Problem requirements: The word "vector" appears in some lines of the entries. Say how many, and give nothing but the number.

-------- Data under study

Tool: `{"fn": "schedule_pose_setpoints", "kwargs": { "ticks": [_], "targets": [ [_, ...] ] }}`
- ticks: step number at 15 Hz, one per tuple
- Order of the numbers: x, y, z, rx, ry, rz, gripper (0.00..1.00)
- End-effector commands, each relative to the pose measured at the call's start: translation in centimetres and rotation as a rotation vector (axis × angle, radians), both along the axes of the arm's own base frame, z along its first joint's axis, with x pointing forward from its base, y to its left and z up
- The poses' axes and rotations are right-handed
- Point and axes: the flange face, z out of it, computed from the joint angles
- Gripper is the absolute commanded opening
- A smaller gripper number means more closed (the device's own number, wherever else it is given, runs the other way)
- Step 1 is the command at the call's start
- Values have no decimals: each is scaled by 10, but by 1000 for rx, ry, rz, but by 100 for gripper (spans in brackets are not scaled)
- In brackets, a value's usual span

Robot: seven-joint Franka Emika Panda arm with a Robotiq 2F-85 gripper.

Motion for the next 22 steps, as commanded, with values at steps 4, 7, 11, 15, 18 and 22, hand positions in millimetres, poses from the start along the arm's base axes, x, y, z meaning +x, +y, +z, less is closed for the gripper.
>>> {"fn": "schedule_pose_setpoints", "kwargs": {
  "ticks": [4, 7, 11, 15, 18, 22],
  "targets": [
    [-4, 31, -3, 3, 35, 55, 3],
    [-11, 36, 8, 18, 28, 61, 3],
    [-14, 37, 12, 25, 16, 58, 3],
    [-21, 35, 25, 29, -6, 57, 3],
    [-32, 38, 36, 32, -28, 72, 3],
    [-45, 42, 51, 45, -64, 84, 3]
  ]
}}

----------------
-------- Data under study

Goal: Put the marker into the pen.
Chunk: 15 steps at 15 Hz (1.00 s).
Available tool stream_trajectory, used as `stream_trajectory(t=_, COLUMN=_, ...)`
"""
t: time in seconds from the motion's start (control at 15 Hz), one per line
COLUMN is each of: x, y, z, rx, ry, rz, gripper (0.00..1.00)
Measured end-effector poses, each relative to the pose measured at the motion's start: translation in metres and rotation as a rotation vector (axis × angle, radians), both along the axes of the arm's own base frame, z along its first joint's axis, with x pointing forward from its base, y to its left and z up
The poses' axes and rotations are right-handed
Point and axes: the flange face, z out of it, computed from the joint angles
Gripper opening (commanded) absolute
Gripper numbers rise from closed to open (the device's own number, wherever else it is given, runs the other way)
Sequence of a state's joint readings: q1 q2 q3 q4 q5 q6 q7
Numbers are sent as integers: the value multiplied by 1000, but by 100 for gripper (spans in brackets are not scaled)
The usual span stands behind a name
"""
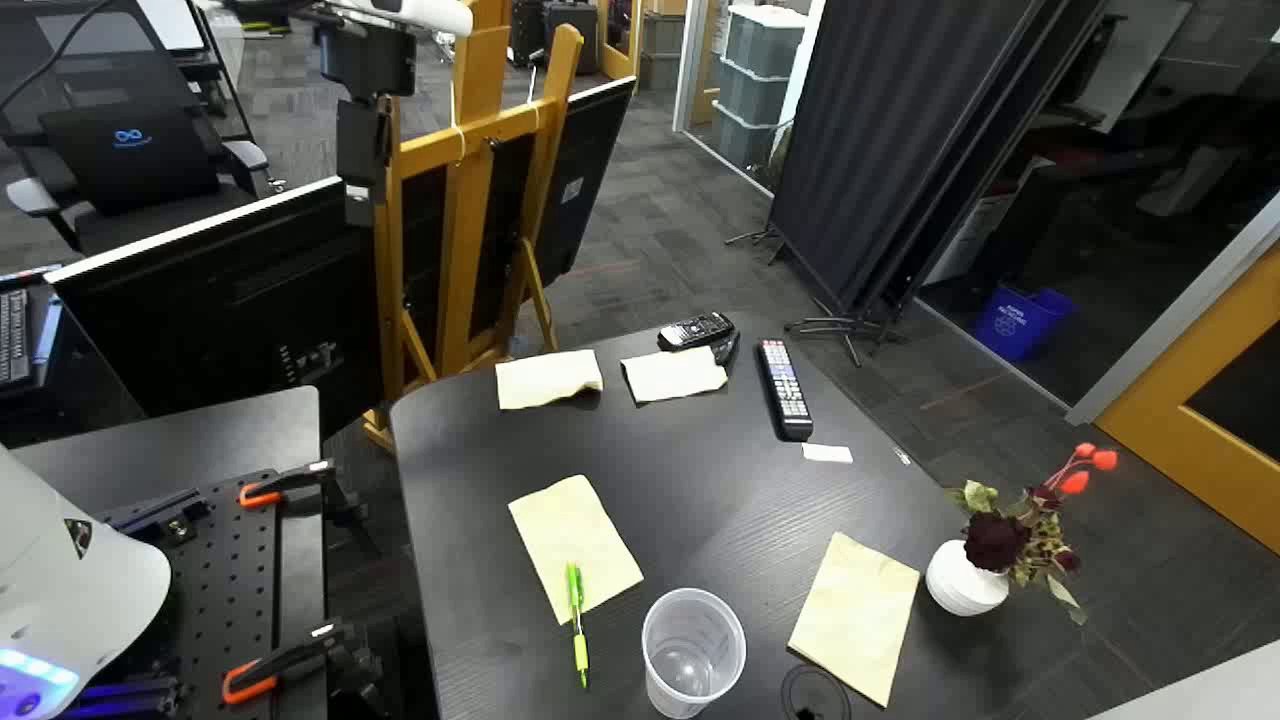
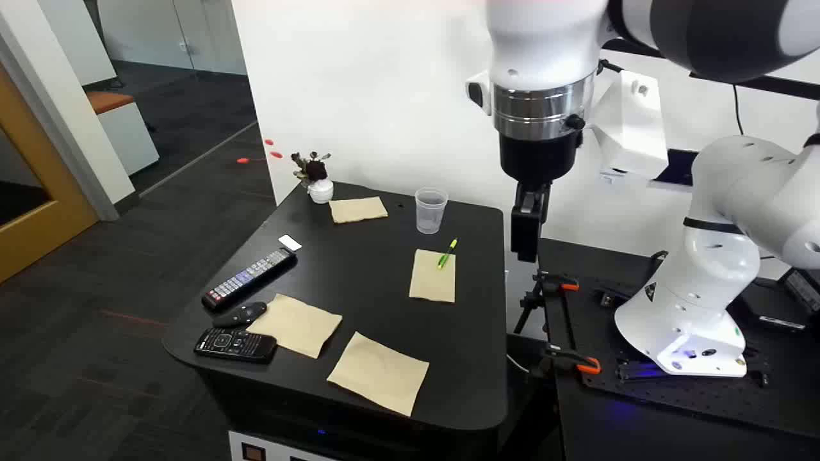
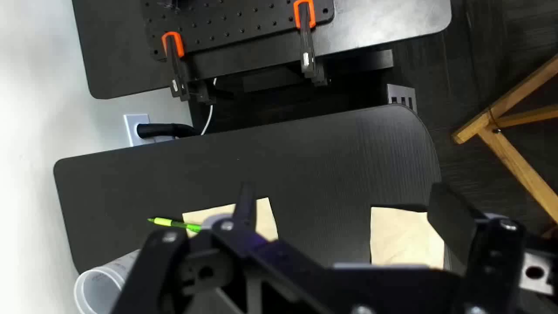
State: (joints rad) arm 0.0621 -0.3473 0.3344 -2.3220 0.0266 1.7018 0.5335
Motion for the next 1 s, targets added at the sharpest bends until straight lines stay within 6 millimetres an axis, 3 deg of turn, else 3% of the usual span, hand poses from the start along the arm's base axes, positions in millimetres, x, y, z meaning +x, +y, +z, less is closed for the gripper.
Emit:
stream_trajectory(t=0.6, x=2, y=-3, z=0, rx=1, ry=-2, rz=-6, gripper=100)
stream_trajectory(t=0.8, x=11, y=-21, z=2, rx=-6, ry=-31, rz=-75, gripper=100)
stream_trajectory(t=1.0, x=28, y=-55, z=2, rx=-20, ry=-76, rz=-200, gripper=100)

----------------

Completed exercise: 2